What is expected:
Set down all of the records below exactly, please, omitting the images.

(Stored items from a collection)
________

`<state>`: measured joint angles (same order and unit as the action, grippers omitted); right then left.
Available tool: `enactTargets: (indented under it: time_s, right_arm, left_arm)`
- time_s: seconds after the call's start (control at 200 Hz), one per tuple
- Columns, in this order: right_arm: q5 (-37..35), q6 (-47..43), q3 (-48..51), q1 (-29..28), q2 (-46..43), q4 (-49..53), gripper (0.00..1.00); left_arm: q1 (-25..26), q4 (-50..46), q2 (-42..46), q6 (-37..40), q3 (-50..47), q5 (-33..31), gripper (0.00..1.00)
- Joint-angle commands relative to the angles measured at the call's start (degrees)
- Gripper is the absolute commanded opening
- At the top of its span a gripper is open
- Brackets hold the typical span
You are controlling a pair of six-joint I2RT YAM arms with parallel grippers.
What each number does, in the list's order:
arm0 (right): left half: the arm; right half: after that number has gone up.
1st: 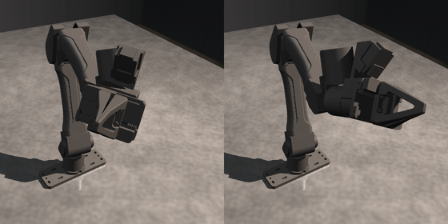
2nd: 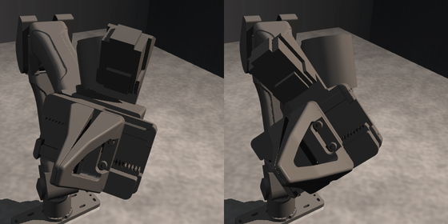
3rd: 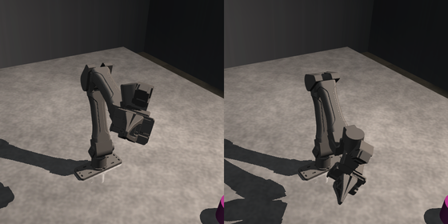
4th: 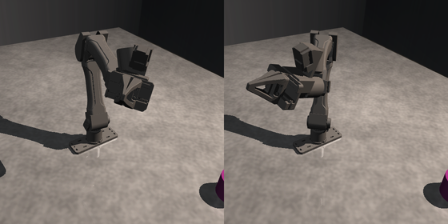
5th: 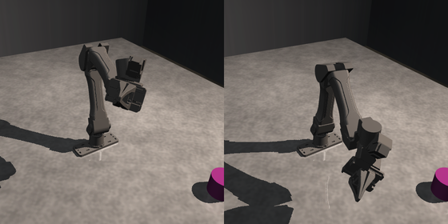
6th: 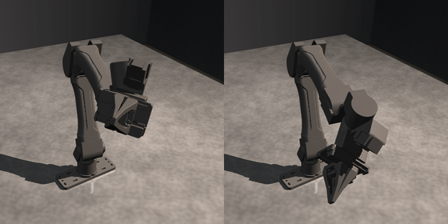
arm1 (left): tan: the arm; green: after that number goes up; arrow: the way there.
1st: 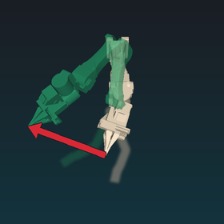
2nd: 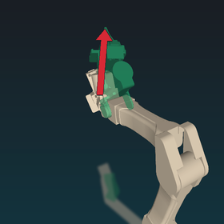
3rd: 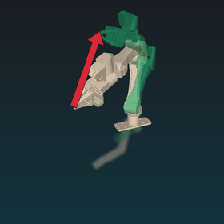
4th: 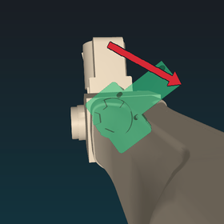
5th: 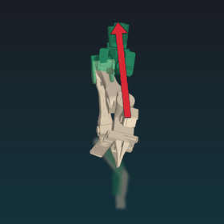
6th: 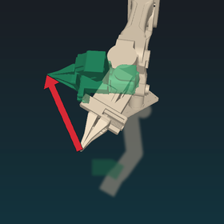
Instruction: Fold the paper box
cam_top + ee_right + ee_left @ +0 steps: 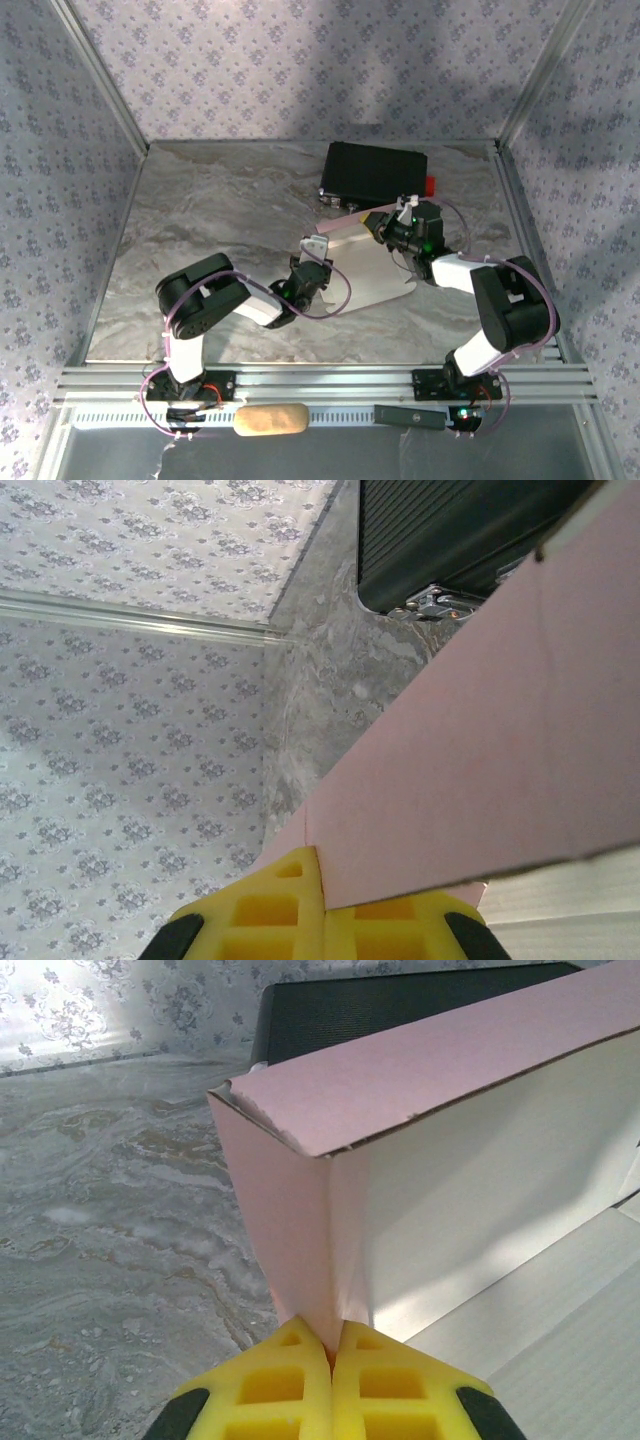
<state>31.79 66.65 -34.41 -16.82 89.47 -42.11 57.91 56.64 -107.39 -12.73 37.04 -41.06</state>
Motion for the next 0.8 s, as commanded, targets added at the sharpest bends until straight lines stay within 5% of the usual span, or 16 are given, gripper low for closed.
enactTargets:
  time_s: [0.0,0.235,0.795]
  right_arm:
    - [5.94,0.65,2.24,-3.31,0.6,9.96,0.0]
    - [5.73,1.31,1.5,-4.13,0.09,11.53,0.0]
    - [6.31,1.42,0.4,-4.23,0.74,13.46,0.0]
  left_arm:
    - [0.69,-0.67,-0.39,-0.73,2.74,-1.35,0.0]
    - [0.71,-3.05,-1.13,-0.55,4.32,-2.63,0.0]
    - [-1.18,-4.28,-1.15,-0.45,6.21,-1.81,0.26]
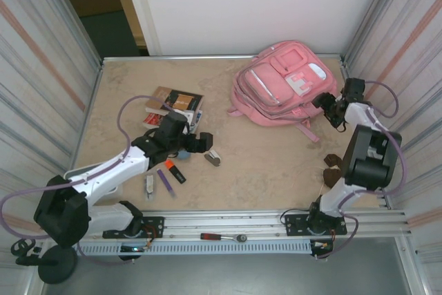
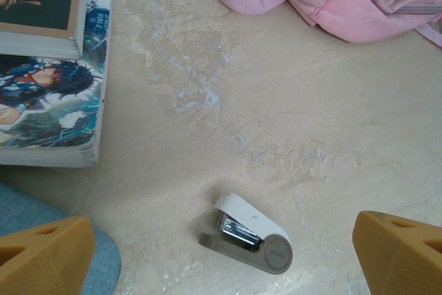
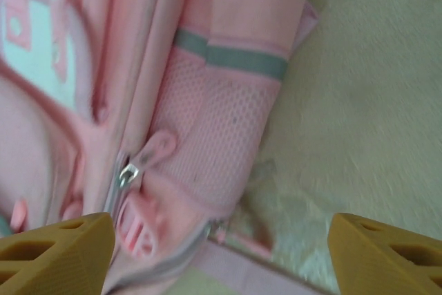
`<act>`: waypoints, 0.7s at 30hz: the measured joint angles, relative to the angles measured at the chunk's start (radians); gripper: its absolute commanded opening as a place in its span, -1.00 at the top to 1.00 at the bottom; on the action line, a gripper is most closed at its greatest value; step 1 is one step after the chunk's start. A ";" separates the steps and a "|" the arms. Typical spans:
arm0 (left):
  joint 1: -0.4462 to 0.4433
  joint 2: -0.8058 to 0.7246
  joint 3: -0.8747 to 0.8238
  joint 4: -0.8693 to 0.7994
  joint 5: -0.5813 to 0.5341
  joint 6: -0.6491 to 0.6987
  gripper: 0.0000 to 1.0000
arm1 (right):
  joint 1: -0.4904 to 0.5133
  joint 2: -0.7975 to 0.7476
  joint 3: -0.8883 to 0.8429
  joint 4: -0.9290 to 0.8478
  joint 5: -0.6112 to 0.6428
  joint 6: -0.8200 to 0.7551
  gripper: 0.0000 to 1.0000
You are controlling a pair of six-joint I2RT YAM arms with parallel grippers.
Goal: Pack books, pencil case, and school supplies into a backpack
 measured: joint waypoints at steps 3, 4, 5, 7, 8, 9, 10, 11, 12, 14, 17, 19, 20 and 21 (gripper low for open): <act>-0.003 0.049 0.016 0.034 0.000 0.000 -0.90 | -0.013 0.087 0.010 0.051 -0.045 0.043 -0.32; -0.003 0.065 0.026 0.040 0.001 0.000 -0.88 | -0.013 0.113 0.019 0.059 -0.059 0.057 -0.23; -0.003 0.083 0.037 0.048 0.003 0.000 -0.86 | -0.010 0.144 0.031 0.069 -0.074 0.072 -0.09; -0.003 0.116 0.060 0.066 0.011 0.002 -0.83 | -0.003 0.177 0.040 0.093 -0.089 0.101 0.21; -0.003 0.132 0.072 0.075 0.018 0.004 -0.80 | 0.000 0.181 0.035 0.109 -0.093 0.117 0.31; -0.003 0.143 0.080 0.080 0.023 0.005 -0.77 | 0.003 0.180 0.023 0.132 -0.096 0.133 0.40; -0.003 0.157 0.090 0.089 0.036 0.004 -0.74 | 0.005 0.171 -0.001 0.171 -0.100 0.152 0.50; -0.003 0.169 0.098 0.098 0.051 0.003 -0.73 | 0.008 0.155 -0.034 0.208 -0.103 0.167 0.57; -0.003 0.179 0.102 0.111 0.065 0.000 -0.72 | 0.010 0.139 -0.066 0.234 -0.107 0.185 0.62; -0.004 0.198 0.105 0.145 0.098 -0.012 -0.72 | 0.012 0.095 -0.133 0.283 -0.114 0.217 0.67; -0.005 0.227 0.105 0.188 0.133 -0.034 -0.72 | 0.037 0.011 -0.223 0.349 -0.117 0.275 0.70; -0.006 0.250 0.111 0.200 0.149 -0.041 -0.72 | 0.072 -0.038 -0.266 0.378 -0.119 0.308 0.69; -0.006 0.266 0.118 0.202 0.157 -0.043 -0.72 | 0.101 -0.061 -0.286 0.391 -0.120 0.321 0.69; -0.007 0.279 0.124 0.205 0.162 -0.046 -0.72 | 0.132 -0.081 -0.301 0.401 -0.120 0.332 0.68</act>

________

Answer to this exercise:
`<state>`: measured joint angles (same order and unit as the action, grippers omitted); right then left.
Available tool: `enactTargets: (indented under it: time_s, right_arm, left_arm)`
- time_s: seconds after the call's start (control at 200 Hz), one per tuple
- Columns, in this order: right_arm: q5 (-37..35), q6 (-47..43), q3 (-48..51), q1 (-29..28), q2 (-46..43), q4 (-49..53), gripper (0.00..1.00); left_arm: q1 (-25..26), q4 (-50..46), q2 (-42..46), q6 (-37..40), q3 (-50..47), q5 (-33..31), gripper (0.00..1.00)
- Joint-angle commands relative to the angles measured at the call's start (degrees)
- Gripper is the absolute commanded opening
- At the top of its span a gripper is open
- Brackets hold the typical span
You are controlling a pair of six-joint I2RT YAM arms with parallel grippers.
What each number does, in the list's order:
arm0 (right): left half: the arm; right half: after that number has gone up.
1st: 
2nd: 
3rd: 
4th: 
5th: 
6th: 
arm1 (left): tan: the arm; green: after that number goes up; arrow: the way there.
1st: 
2nd: 
3rd: 
4th: 
5th: 
6th: 
Instruction: Fold the paper box
cam_top + ee_right + ee_left @ +0 steps: 
<state>31.79 66.65 -34.41 -16.82 89.47 -42.11 57.91 56.64 -107.39 -12.73 37.04 -41.06</state>
Motion for the next 0.8 s, as commanded, targets added at the sharpest bends until straight lines stay within 5% of the usual span, or 16 are given, gripper low for closed.
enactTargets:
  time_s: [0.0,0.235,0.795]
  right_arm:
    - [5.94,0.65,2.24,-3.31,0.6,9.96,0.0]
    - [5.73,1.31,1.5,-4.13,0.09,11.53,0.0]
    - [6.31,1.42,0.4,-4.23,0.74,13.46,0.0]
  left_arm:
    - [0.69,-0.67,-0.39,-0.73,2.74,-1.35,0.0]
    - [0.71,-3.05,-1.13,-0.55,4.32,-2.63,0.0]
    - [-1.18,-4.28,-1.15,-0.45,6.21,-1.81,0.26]
`<act>`: waypoints, 0.7s at 30hz: the measured joint angles, relative to the angles measured at the chunk's start (radians); gripper: its absolute commanded opening as a place in its span, -1.00 at the top to 1.00 at the bottom; on the action line, a gripper is most closed at its greatest value; step 1 is one step after the chunk's start. A ";" separates the steps and a "|" the arms. Typical spans:
arm0 (left):
  joint 1: -0.4462 to 0.4433
  joint 2: -0.8058 to 0.7246
  joint 3: -0.8747 to 0.8238
  joint 4: -0.8693 to 0.7994
  joint 5: -0.5813 to 0.5341
  joint 6: -0.6491 to 0.6987
  gripper: 0.0000 to 1.0000
arm1 (right):
  joint 1: -0.4904 to 0.5133
  joint 2: -0.7975 to 0.7476
  joint 3: -0.8883 to 0.8429
  joint 4: -0.9290 to 0.8478
  joint 5: -0.6112 to 0.6428
  joint 6: -0.8200 to 0.7551
  gripper: 0.0000 to 1.0000
You are controlling a pair of six-joint I2RT YAM arms with parallel grippers.
Goal: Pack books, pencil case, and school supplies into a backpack
 measured: joint waypoints at steps 3, 4, 5, 7, 8, 9, 10, 11, 12, 14, 17, 19, 20 and 21 (gripper low for open): <act>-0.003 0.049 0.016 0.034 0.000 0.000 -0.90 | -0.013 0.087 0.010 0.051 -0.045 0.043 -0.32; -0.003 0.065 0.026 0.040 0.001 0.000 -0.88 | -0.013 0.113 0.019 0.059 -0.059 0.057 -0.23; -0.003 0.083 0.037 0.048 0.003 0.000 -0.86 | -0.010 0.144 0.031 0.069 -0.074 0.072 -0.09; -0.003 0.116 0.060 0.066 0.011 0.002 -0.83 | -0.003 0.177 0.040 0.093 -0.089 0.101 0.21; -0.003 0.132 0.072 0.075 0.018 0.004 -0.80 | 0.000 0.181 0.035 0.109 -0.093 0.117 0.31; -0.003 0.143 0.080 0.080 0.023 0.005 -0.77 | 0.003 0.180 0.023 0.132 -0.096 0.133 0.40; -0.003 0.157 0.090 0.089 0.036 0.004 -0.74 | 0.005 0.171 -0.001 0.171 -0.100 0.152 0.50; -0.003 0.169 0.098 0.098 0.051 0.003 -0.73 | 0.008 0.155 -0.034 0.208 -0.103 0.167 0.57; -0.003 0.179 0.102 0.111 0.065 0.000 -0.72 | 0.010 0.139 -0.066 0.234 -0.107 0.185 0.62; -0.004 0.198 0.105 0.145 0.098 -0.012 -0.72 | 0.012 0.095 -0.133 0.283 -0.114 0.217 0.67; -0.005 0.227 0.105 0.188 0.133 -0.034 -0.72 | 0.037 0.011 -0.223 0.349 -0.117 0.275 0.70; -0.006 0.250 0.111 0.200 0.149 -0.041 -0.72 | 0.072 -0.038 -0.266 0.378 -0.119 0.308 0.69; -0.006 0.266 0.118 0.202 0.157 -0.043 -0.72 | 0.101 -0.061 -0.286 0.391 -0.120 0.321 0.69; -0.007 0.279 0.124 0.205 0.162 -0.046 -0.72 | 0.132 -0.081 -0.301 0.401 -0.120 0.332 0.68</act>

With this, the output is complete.